Shrikes are basically nature’s version of Vlad the Impaler. While less gory birds feed on nuts and others peck at insects, shrikes impale their prey onto sharp spikes. Once the unfortunate animal is firmly attached and appropriately subdued, shrikes then tear their prey apart. The result is an array of dismantled corpses of lizards, small mammals, and birds dangling from spiny trees or barbed wire – not necessarily a sight you’d be pleased to finding in your backyard.
But you might be excited if you’re an evolutionary biologist. In the cases of Kevin Young, Edmund Brodie Jr. and Edmund Brodie III, they saw that one specific species of shrike, the loggerhead shrike, could be extremely useful to their research. These researchers were interested in one particular species that the shrikes prey upon, the flat-tailed horned lizard, which is found in the Sonoran desert. This lizard has a distinctive crown of large horns on its head. Biologists had previously assumed these horns served a defensive purpose against predators. The rationale was that it would be too energetically costly to lizards to grow and carry the heavy horns for no reason, so the horns were probably useful somehow; ergo, the horns likely helped the lizards avoid being eaten.
The problem is that while explanations like this make a great deal of intuitive sense, they often have little or no evidence backing them up – sometimes garnering the uncomplimentary descriptor of ‘just-so’ stories, after Rudyard Kipling’s fanciful children’s tales. Many of these explanations remain no more than just-so stories because they’re extremely difficult to test scientifically. It is often impractical or even impossible to prove that a particular trait has evolved for a specific purpose, no matter how appealing the idea is.
However, Young and colleagues tried to do just that by taking advantage of the shrikes’ hunting style. As shrikes leave distinctive records of their kills–dangling lizard corpses are unique to shrike predation, since no other animal hunts in the same way–the biologists could simply find shrike-killed lizards and measure their horns. Since the horns are bone, they stay intact, even as the rest of the lizard’s body decomposes. The scientists then compared those measurements to ones taken from horned lizards that were still alive to see whether shrike-killed lizards had differently sized horns.
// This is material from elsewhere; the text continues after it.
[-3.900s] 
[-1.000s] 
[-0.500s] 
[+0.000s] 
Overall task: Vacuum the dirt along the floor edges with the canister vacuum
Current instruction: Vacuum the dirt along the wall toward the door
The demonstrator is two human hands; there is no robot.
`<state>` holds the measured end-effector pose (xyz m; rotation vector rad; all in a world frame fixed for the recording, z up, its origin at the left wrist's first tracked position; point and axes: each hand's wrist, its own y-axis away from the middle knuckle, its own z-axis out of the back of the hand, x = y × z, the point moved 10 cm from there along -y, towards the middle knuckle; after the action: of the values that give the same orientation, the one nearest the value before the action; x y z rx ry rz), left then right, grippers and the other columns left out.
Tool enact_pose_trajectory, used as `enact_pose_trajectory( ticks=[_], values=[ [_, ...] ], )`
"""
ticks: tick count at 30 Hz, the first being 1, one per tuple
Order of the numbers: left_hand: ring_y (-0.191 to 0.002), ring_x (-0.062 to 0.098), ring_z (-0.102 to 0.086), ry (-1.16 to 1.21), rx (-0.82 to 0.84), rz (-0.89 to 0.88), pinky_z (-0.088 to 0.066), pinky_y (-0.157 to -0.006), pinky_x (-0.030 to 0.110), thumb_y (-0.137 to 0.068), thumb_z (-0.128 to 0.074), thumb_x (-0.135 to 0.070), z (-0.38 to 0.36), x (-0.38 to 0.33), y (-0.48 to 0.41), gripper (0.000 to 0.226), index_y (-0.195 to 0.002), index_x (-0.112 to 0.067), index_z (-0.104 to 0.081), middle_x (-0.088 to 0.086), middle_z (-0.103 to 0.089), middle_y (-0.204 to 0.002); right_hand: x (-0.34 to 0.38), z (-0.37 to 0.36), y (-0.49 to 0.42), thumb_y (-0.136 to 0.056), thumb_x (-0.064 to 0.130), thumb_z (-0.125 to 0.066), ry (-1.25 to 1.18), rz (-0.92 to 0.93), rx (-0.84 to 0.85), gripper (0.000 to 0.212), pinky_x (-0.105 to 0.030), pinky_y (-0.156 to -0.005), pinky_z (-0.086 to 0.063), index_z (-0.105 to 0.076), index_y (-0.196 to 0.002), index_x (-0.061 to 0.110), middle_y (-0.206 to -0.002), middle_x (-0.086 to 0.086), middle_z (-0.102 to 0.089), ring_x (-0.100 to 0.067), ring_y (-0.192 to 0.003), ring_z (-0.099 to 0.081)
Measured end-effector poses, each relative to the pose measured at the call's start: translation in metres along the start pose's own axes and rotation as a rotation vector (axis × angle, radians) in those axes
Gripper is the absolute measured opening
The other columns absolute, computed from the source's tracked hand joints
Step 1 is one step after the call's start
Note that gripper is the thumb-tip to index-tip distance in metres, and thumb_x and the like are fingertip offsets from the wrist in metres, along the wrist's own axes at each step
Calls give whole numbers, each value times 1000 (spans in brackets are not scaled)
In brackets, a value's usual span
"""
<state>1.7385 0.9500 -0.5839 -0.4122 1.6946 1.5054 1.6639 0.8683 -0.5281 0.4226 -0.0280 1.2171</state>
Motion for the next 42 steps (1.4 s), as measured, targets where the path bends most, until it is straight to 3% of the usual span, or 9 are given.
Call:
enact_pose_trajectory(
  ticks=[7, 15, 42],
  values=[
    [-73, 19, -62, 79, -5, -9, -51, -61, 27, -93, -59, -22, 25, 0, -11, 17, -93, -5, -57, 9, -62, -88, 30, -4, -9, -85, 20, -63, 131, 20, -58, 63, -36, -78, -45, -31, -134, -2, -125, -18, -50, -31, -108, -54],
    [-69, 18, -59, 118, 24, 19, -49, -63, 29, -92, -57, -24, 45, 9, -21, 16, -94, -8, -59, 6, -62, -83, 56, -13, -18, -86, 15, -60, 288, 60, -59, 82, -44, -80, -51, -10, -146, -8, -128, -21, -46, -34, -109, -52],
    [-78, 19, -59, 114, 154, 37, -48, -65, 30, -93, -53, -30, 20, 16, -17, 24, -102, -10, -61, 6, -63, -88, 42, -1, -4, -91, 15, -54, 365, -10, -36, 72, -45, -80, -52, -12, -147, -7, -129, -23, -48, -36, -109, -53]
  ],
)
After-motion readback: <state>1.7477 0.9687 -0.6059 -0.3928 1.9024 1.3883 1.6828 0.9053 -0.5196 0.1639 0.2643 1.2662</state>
Lizards that hadn’t been eaten by shrikes had horns that were about 10% longer than those of shrike-killed lizards. This was a difference of less than one millimeter for the smaller horns, and about two millimeters for the very largest horns, which doesn’t sound like much, but is a relatively large difference for a small-bodied lizard (and its small-bodied bird predator).
These results show that natural selection favors lizards with longer horns because they’re less likely to be eaten by shrikes than lizards with shorter horns. While these results may seem obvious (of course longer horns will make it harder for a predator to get close enough to attack an animal!), Young and colleagues turned the ‘just-so’ story into empirical data. While it’s still impossible to prove that the horns evolved in the first place to help lizards avoid predation (we have to wait for time machines to be invented for that), these biologists provide compelling evidence to support this idea. Natural selection is occurring: the lizards’ horns are getting longer as a response to the bloodthirsty shrikes. It’s worth noting that this research is relatively old–published in 2004. In today’s genomic era, many biologists identify traits under natural selection using genome sequences, but they are often still interested in accomplishing the same thing that Young and colleagues did: linking that selection back to a cause.
Find Young’s paper here: Young KV, Brodie Jr. ED, Brodie III ED. 2004. How the horned lizard got its horns. Science 304(2): 65.